=== Exercise description ===
Which lines of the data below hold "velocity"? Copy each of them.

=== Material for this exercise ===
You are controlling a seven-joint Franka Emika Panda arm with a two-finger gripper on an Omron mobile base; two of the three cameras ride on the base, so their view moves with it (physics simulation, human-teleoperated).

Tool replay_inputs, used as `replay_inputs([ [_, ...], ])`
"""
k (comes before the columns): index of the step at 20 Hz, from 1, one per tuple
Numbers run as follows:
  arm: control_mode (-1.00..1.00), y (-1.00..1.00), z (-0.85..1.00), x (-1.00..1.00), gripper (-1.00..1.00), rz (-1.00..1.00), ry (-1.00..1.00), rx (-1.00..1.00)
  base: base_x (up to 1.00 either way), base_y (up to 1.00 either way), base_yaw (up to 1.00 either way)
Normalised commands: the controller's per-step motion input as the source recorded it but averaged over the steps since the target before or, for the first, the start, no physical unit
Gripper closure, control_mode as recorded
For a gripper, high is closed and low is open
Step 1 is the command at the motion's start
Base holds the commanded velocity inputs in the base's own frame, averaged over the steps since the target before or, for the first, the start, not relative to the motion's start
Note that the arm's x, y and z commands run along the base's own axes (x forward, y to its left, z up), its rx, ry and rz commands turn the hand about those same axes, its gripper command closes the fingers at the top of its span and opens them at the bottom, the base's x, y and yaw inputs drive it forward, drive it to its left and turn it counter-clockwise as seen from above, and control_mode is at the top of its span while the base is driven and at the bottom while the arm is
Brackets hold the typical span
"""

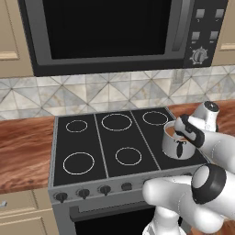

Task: Pick up the sugar cube(s) and place them in the saucepan with hot chocolate.

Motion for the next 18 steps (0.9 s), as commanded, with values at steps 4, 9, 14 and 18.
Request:
replay_inputs([
  [4,-1.0,0.0,0.0,0.0,-1.0,0.0,0.0,0.0,0.0,0.0,0.0],
  [9,-1.0,0.0,0.0,0.0,-1.0,0.0,0.0,0.0,0.0,0.0,0.0],
  [14,-1.0,-0.05,0.01,0.13,-1.0,0.0,0.03,0.0,0.0,0.0,0.0],
  [18,-1.0,-0.15,0.15,0.1,-1.0,0.0,0.0,0.0,0.0,0.0,0.0],
])
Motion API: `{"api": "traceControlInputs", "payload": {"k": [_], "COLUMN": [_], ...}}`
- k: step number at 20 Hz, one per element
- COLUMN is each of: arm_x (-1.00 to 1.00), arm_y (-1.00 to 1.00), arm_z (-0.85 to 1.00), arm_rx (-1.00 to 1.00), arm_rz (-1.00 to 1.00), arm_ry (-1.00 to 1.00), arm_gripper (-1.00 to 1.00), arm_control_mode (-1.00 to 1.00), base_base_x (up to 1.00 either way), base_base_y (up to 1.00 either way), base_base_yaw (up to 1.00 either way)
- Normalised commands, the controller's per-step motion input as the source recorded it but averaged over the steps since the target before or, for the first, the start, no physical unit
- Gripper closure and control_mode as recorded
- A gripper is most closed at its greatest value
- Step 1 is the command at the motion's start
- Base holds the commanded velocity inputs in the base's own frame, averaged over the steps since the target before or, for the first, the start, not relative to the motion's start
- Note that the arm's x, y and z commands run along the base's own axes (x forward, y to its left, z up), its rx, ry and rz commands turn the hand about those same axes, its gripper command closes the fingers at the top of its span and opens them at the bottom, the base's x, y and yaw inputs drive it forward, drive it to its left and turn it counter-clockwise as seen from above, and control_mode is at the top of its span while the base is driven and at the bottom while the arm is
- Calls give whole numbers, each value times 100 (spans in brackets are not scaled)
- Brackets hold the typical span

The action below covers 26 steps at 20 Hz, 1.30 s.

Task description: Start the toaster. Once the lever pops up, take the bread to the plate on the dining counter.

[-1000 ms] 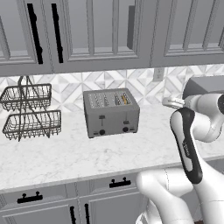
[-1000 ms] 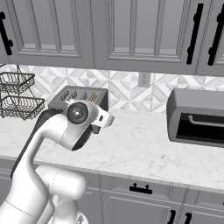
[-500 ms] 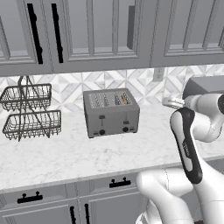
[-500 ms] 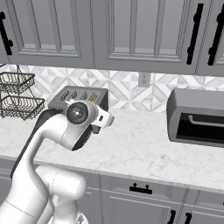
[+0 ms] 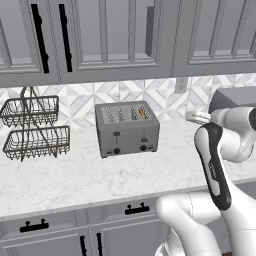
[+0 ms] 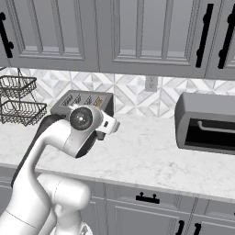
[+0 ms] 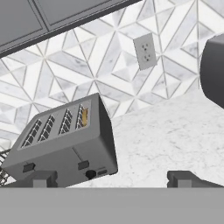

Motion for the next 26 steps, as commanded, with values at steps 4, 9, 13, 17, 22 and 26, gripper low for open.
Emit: {"api": "traceControlInputs", "payload": {"k": [4,9,13,17,22,26], "arm_x": [0,0,0,0,0,0], "arm_y": [0,0,0,0,0,0], "arm_z": [0,0,0,0,0,0], "arm_rx": [0,0,0,0,0,0], "arm_rz": [0,0,0,0,0,0], "arm_ry": [0,0,0,0,0,0], "arm_gripper": [-100,-100,-100,-100,-100,-100], "arm_control_mode": [-100,-100,-100,-100,-100,-100], "base_base_x": [0,0,0,0,0,0], "base_base_y": [0,0,0,0,0,0], "base_base_yaw": [0,0,0,0,0,0]}}
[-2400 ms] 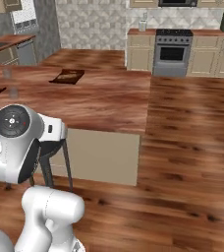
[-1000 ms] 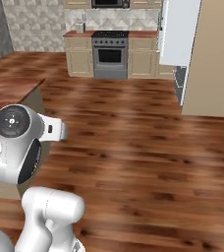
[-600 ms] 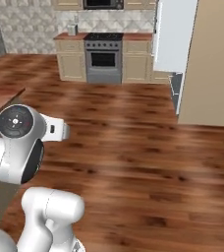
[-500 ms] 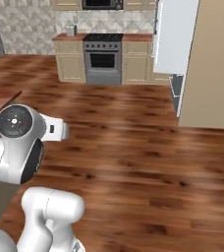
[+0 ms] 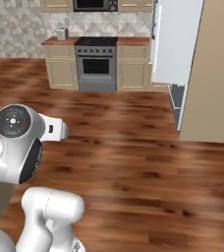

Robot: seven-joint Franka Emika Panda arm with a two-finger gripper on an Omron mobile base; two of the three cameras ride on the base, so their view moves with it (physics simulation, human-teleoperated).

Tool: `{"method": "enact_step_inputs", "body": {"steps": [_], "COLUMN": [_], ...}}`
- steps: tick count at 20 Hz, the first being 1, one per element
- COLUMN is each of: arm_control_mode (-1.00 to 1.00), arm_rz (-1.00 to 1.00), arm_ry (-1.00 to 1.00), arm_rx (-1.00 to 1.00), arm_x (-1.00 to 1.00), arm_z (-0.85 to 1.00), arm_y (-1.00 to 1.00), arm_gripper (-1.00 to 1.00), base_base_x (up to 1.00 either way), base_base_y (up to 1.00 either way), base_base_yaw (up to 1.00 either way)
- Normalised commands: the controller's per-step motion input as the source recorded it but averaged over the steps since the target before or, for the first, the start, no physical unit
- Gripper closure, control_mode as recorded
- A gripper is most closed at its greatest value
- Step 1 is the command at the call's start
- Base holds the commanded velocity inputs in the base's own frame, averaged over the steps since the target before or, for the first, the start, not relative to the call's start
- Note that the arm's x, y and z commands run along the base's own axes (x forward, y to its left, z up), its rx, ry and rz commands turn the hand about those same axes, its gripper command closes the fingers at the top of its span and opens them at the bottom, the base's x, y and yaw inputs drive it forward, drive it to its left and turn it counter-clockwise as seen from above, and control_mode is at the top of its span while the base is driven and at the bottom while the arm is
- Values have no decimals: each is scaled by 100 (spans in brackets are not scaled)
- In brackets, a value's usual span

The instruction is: Take the cupcake and cake from the fridge and place them on the empty tray on the dining counter.

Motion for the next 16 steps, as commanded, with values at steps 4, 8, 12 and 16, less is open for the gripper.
{"method": "enact_step_inputs", "body": {"steps": [4,8,12,16], "arm_control_mode": [100,100,100,100], "arm_rz": [0,0,0,0], "arm_ry": [0,0,0,0], "arm_rx": [0,0,0,0], "arm_x": [0,0,0,0], "arm_z": [0,0,0,0], "arm_y": [0,0,0,0], "arm_gripper": [-100,-100,-100,-100], "base_base_x": [100,100,100,100], "base_base_y": [0,0,10,28], "base_base_yaw": [-9,-11,-17,-22]}}
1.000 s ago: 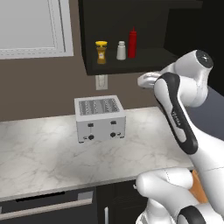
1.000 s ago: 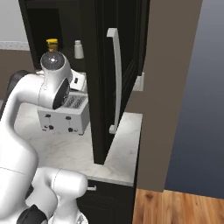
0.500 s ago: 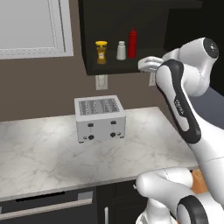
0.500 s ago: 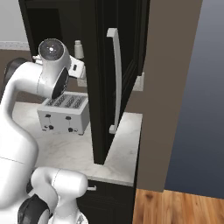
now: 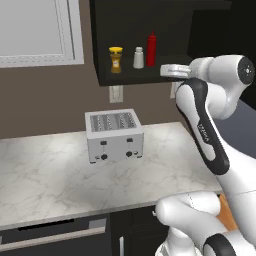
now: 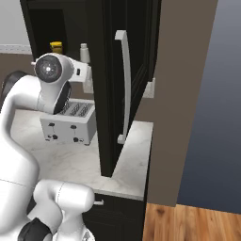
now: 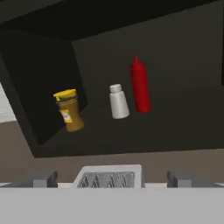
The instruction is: Collect the turmeric, ketchup, and shaker from the cabinet and place them next to the stove.
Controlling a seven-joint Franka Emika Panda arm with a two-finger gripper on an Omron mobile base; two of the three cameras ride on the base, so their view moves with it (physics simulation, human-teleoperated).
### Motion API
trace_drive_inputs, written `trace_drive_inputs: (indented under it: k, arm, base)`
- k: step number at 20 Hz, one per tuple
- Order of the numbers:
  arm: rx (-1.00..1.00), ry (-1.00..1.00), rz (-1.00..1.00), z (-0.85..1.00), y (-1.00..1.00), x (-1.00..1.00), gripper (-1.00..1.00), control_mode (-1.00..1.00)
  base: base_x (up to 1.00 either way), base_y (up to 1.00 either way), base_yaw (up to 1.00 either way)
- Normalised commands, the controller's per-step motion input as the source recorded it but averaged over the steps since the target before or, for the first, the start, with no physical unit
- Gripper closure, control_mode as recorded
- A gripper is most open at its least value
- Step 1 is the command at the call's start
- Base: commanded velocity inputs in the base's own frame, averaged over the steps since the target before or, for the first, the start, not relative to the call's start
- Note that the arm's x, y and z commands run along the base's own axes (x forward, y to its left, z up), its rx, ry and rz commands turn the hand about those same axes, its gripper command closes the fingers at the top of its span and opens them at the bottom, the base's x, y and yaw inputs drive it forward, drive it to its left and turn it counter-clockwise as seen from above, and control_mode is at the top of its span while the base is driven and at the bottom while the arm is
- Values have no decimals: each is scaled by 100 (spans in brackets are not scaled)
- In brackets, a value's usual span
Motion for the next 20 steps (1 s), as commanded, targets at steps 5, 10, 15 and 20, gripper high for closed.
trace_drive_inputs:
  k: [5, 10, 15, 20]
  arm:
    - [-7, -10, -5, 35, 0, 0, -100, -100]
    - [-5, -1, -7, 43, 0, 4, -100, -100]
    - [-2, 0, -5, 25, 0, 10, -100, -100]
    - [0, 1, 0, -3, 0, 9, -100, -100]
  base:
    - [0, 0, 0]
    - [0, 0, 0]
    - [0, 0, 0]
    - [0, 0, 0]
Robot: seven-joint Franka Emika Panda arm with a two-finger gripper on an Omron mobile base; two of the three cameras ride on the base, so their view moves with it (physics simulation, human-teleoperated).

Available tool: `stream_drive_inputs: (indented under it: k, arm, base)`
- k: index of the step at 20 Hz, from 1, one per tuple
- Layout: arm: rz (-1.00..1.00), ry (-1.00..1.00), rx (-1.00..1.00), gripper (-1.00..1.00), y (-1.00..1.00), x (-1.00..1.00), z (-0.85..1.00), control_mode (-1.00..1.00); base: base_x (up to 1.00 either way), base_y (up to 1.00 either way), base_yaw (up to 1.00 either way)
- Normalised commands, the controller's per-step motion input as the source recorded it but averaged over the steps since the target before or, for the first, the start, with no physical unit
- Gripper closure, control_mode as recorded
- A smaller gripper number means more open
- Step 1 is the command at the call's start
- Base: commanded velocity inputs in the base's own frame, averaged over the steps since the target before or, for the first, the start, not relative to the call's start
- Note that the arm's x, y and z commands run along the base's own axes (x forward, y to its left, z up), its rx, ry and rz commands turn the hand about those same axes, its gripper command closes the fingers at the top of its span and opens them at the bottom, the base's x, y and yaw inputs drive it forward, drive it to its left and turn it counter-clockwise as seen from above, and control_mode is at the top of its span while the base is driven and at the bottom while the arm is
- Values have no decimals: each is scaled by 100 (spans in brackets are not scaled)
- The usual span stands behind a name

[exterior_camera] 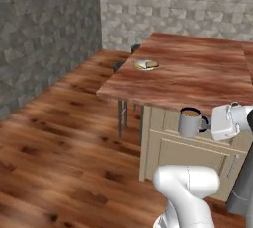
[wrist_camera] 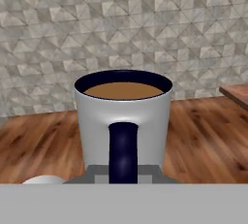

=== Completed exercise ===
Base holds the commanded velocity inputs in the base's own frame, averaged over the steps since the target before or, for the first, the start, not relative to the motion's start
- Base holds the commanded velocity inputs in the base's own frame, averaged over the steps since the target before or, for the first, the start, not relative to the motion's start
- Base holds the commanded velocity inputs in the base's own frame, averaged over the steps since the target before or, for the first, the start, not relative to the call's start
- Base: commanded velocity inputs in the base's own frame, averaged over the steps since the target before or, for the first, the start, not relative to the call's start
- Base: commanded velocity inputs in the base's own frame, averaged over the steps since the target before or, for the first, the start, not relative to the call's start

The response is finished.